М-да… Эйлин подумалось, что, не узнай она настоящую любовь, природа, когда-нибудь взяла бы свое. Ей обязательно встретился бы какой-нибудь приятный во всех отношениях парень. Может, такой, как Ниваль? Она взглянула на него, пошевелившегося и что-то простонавшего во сне. А что? Вот где стопроцентное понимание. Она может продолжить фразу, начатую им. Он, кажется, читает ее мысли. Они великолепно дополняют друг друга и общаются — как мячик перебрасывают. Вероятно, и во всем остальном у них была бы полная гармония. Теперь она вспомнила, о чем подумала. Так заботиться о ком-то, как заботился он, может только человек, которому ты очень дорог. Сделав это неожиданное открытие, Эйлин стала перебирать в уме все возможные подтверждения этому, и насчитала пару убедительных и несколько спорных. Значит, он не такой уж женоненавистник?
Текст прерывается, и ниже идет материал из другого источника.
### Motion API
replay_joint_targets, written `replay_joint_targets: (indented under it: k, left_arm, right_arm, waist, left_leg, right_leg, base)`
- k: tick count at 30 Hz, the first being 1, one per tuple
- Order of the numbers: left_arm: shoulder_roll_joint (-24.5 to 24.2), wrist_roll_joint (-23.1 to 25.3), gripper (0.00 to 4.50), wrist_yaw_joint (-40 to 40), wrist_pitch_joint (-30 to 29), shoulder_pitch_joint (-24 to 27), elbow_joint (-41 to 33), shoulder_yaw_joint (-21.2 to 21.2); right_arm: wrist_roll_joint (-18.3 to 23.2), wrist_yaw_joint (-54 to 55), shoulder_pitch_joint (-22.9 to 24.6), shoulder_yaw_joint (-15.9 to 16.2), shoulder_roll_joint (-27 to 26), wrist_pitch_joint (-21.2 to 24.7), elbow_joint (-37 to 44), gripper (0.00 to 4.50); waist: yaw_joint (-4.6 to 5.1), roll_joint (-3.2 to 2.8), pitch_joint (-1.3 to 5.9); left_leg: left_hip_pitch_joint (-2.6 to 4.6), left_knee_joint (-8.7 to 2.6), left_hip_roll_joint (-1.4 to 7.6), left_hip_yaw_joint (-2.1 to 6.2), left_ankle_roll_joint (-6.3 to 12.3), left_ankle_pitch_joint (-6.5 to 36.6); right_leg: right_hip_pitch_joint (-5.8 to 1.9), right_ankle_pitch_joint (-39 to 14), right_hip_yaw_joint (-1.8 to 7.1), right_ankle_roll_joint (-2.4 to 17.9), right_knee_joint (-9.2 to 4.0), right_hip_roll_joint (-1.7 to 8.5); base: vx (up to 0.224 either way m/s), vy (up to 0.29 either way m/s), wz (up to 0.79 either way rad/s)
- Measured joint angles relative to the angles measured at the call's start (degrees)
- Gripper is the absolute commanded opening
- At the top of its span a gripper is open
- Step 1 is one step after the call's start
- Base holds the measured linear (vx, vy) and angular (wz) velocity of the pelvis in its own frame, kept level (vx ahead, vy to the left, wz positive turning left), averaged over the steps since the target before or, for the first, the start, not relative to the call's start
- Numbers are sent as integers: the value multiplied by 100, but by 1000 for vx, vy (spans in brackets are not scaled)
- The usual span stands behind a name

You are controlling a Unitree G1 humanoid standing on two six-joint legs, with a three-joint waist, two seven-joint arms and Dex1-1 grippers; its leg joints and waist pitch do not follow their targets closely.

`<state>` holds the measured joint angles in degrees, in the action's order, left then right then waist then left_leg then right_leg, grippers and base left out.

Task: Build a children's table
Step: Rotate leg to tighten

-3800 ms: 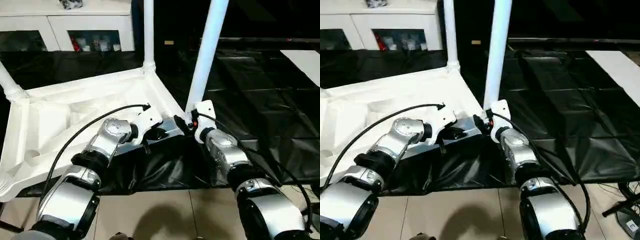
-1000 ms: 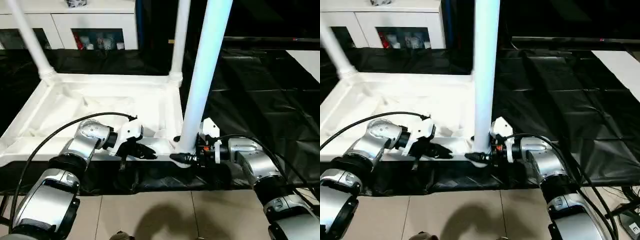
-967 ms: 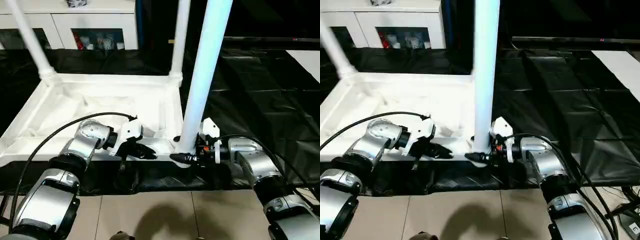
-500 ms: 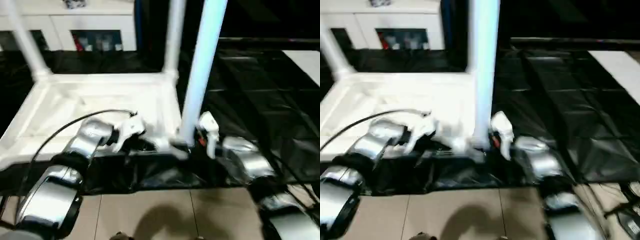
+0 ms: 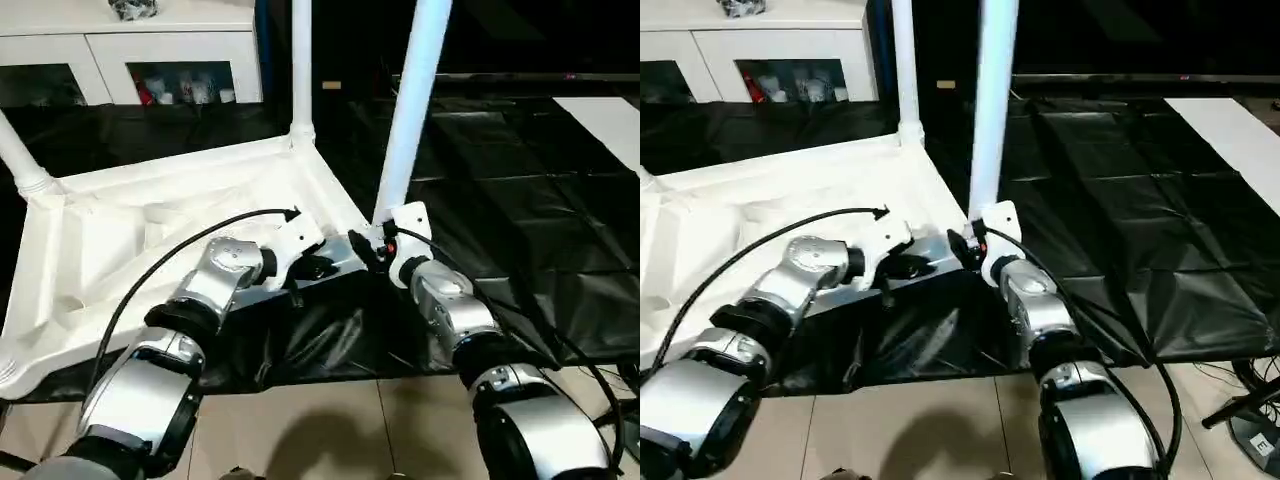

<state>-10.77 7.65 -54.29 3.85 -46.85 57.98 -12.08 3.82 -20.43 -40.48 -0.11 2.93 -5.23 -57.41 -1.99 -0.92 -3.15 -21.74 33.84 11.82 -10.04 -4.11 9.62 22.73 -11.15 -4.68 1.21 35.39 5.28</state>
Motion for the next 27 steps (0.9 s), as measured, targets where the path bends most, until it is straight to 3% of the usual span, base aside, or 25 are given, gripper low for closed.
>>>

Ниваль снова пошевелился, пошарил рукой и стал открывать глаза. Повинуясь импульсу, Эйлин перевернулась набок и придвинулась к нему поближе.
— Ниваль… ты о женщинах когда-нибудь думал? — Тихо спросила она, тут же мысленно обругав себя. Как обычно, уже после того, как ляпнула глупость. Ничему жизнь меня не учит.
Он поморгал глазами, ничего еще не понимая.
— Я… о ком?
— О женщинах.
— Ну… — Ниваль вытянул затекшую ногу и потряс ей. — Блин… вопросы у тебя… с утра пораньше.
— Только честно.
— Мужчины всегда думают о женщинах… так или иначе, — уклончиво ответил он осипшим голосом и прокашлялся.
— А обо мне ты думаешь так? Или иначе?
Ниваль поежился. У нее было такое выражение лица, как будто она его сейчас поцелует. Или ему со сна так показалось. Он этого боялся. Того, что он все-таки нравится ей, и она знает, что он к ней неравнодушен. Он стал вспоминать разные моменты, которые могли бы свидетельствовать в пользу того, что Эйлин питает к нему чисто женский интерес, и насчитал пару убедительных и несколько спорных. Если бы не одна фраза, брошенная Эйлин, когда она рассказывала о своем детстве, он бы даже… да, черт возьми, он бы… Ниваль попытался представить, как он мог бы провести рукой по ее спутанным выстриженным рыжим волосам, взять за руку, прикоснуться губами к губам и… и… Дальше почему-то не думалось. «Лиха беда начало».
— Что?
Вопрос Эйлин заставил его очнуться. Оказывается, он произнес эту фразу вслух. На ум пришло крепкое словцо.
— Это ты о чем?
— Я? Да…
Он прерывисто выдохнул, отстранился от нее и потер лоб, пряча глаза. «Мальчишка! Размечтался, заговариваться начал». Он вдруг осознал, что у него больше месяца не было ничего, хотя бы отдаленно напоминающего секс, если не считать того невероятного по эротическому накалу момента, когда он неудачно столкнулся с Эйлин в паучьем коконе и чуть не лишился органа, с успехом заменяющего некоторым мозг. И констатировал, что в таком состоянии мужику много чего может прийти в голову. «И о женщинах мечтать начнешь, и, — он покосился на Эйлин, — этот воробей покажется нимфой». Так что, лучше головы не терять. Но именно сейчас — хочется. Если тебе неполных тридцать, ты не сегодня-завтра тоскливо умрешь от голода и холода, а рядом с тобой человек, с которым ты прожил полтора месяца, как один день — велик соблазн положить на сомнения и просто получить свою порцию эндорфинов. Это не преступление. Во всяком случае, ему показалось, что если он просто обнимет и поцелует ее, то по морде не получит. Было лишь одно НО. Один невыясненный вопрос. И выяснить его надо было сразу, пока из искры невинного взаимного интереса не разгорелось что-то большее.
Ниваль серьезно посмотрел на Эйлин.
— Я должен задать тебе один вопрос.
Она села и решительно, — как-то слишком уж решительно, — кивнула.
— Задавай.
— Помнишь, ты мне рассказывала о старой лютне с розочками. Скажи, у этой лютни… не было каких-то особенностей?